Rain drops are my tears…


A gift from Rosie.

Sat on the porch swing today waiting for the rain to start. The sky was colorless. Today is the 21st anniversary of my daughter’s death. I was pondering on the porch today remembering Rosie, determined to let the rain drops be my tears as I looked for a happy moment in this day. That thought had not dropped in my brain till a flock of noisy American goldfinches came to the bird feeders. Loudly chattering, they swarmed over the bird feeders and fought over the perches. Stopped counting the finches at 27. I know Rosie sent them. They were a ray of sunshine on this gloomy day. They are so pretty. The males are almost through getting dressed in their bright yellow sport coats and the females are just as pretty with their muted colors. Chief always sends cardinals. Now when I see goldfinches, I’ll know they are gifts from Rosie.

It’s rained off and on all day. I sat down in the kitchen and watched the bamboo. They were bent over from the weight of the rain. They looked like musicians with their arms raised, ready to touch the keys of a piano. Every now and then a few branches would quiver and I could just see them playing the piano. They were bent over near the deck railing and were playing a rainy symphony.

I made it over a mile on my house walking track today. Been walking barefoot. Gonna buy myself some new walking shoes on my birthday. Decided, while I was walking my laps, to think about making a bucket list. Ever thought about a bucket list? I’m having a hard time finding things to put on mine. Maybe mine should be a “Things I want to do list.”

Number One — I’d love to learn how to cook a steak on a grill. Always cook my steaks in a cast iron skillet. Don’t have a grill but would love a small charcoal grill that could hold two ribeyes and some vegetables and corn on the cob. My daddy used to send one of my brothers up to the Handley Springs Park to cut a few small branches from a hickory tree to put on the charcoals when he cooked steaks. Daddy never had a fancy grill but his steaks were delicious and he was famous for his French fries. I still have the metal spoon with holes he used when he cooked French fries.

Number Two — I’d love to visit a beautiful book store and spend several hundred dollars on books. I’d buy a coffee table book on birds, a book on how to grill, a few biographies, a daily devotional for widows handling grief, the latest novels from the New York Times best seller list, and a basket of magazines. Maybe a few bookmarks, too. And a new bird coffee cup.

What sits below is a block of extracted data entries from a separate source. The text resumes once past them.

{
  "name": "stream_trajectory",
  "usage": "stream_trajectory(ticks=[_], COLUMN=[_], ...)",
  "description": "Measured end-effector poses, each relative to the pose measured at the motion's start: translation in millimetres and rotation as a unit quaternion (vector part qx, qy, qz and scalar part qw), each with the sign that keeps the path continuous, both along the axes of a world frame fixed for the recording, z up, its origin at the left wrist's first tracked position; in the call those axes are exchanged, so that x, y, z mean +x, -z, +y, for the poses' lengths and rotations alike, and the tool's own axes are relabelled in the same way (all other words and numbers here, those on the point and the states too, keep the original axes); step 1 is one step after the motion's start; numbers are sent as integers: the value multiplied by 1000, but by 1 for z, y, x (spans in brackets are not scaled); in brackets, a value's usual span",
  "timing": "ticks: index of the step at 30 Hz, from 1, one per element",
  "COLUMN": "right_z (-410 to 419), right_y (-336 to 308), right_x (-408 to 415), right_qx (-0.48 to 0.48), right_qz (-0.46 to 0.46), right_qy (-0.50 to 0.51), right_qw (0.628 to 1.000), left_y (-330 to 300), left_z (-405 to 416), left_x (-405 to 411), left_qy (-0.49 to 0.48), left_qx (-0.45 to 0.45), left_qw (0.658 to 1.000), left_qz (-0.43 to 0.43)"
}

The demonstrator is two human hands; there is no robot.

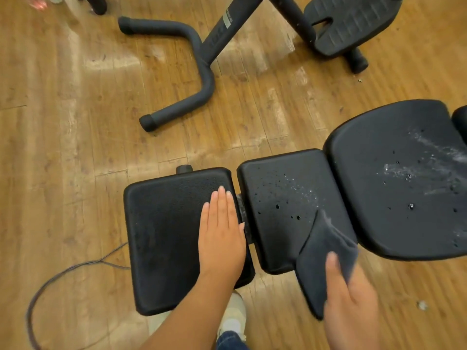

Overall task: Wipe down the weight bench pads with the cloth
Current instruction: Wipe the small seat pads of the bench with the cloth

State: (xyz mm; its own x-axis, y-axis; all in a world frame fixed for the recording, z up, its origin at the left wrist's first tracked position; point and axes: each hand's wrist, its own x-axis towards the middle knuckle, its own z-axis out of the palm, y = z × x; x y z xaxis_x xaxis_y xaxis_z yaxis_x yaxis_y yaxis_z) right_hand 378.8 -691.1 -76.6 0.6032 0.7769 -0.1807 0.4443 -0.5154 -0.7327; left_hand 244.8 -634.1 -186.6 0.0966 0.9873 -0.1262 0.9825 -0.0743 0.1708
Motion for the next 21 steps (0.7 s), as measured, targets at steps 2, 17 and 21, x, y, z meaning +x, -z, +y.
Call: stream_trajectory(ticks=[2, 17, 21], right_z=[18, -23, -13], right_y=[8, 108, 107], right_x=[11, 14, 11], right_qx=[-5, -27, -33], right_qz=[15, -256, -265], right_qy=[-131, -489, -466], right_qw=[991, 833, 843], left_y=[2, 5, 5], left_z=[0, 1, -1], left_x=[0, -1, -1], left_qy=[0, 8, 5], left_qx=[4, 5, 0], left_qw=[1000, 1000, 1000], left_qz=[-11, 1, -16])
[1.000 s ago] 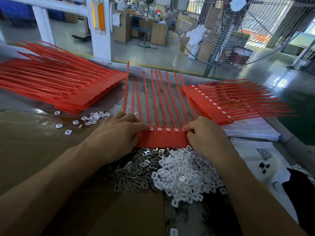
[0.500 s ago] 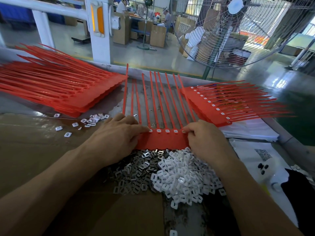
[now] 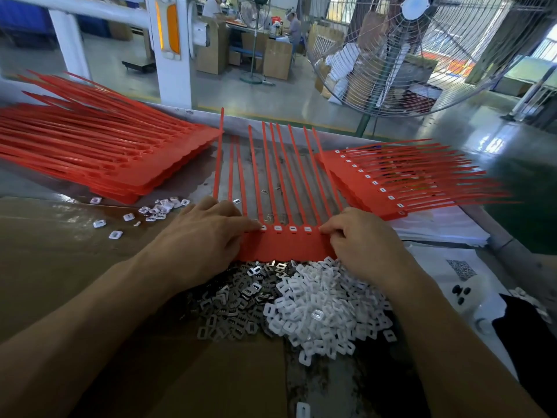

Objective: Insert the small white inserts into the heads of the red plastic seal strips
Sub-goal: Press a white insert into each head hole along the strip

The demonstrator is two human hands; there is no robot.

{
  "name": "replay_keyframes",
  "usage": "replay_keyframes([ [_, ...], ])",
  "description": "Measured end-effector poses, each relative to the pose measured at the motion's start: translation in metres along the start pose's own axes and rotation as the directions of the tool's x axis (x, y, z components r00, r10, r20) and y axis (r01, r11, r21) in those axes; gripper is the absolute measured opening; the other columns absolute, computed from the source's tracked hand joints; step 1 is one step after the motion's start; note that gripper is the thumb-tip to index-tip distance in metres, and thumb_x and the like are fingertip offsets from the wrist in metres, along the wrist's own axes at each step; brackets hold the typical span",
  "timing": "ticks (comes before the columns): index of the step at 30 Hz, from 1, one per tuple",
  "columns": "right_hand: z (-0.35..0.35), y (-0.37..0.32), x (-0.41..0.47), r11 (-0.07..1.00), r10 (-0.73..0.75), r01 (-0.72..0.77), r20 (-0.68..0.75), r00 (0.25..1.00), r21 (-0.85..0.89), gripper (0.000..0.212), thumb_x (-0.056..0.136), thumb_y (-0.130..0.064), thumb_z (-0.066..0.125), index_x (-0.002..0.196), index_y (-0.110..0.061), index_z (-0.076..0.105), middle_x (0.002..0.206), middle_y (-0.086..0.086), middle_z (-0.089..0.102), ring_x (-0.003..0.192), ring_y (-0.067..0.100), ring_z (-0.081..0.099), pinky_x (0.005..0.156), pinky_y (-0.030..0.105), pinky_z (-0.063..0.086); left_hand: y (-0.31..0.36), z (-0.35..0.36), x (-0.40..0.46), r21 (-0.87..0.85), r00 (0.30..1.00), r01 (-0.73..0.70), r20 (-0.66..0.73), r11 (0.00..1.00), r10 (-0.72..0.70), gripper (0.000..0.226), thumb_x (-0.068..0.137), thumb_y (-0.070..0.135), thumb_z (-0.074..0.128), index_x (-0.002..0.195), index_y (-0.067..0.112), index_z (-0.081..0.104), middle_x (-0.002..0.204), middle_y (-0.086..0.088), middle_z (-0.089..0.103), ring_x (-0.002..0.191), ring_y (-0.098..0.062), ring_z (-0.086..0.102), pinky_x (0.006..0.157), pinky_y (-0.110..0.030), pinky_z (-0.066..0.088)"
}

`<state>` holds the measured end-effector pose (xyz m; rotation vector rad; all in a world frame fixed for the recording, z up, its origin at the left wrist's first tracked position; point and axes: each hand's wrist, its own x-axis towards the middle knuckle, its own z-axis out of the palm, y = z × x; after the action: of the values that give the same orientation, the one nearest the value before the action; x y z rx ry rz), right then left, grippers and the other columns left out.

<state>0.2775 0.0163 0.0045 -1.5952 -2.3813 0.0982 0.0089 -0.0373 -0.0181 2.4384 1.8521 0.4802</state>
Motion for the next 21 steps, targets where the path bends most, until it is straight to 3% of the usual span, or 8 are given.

Number Three — I’d love to go to the beach and stay in a house with a huge porch complete with a swing, large enough to nap in, and watch the waves and shore birds while drinking my morning coffee and eating my bagel.

Number Four — I’d like to put new windows on all three floors of The Gran. I’d love to refinish her hard wood floors and give her brick bannisters she could be proud of. Putting money in her piggy bank now for these things.

Number Five — I’d love to stay in a cabin in the woods, high in the mountains, surrounded by a deep snow, and sit by a wood burning fireplace reading a thick book. I’d pop popcorn and throw it out on the snow for the birds.

Number Six — I’d love to have a small flock of Dominique chickens complete with a Victorian chicken house. I’d paint the house purple and pink and paint the chickens’ names on their laying nest boxes.

Number Seven — I’d love to visit the Grand Canyon and see if it’s as beautiful as Chief said it was when he rode a mule to the bottom. I’d be afraid to ride the mule, though.

Number Eight — I’d love to do my Christmas shopping at Harrods in London, England.

Number Nine — I’d love to occasionally have a dozen petit fours just for me.

Number Ten — I’d love to have a fenced in back yard so Penelope could enjoy being free to take her runs and morning siestas.

Let me know what’s on your bucket list.


3 responses to “Rain drops are my tears…”

  1. To always go and see the wild honeysuckles and trillum blooming on some off the path, to have more dogs than one, to find my grandmother’s wedding band and wear it forever. Also, to get back her kitchen table that we ate so many delicious meals at, To find the humor that my Mother’s had. To stand on the lip of the Eifel Tower with my children and children, to always cherish that my children love to make fun of me. To not take for granted the time I have left with all the people I love. But most important I want to be able if God tell me to do something, to do it without question, not my will, but his. Read beautiful books, and boat out to the middle of Lake Martin and watch the sunsets until the last ray goes under. And to away hear my Parker Man say, Are you ready to go Gilly! And I will away be ready. And my girl Louise holding me so tight and whispering I missed you Gilly. And I love you and Stew and P.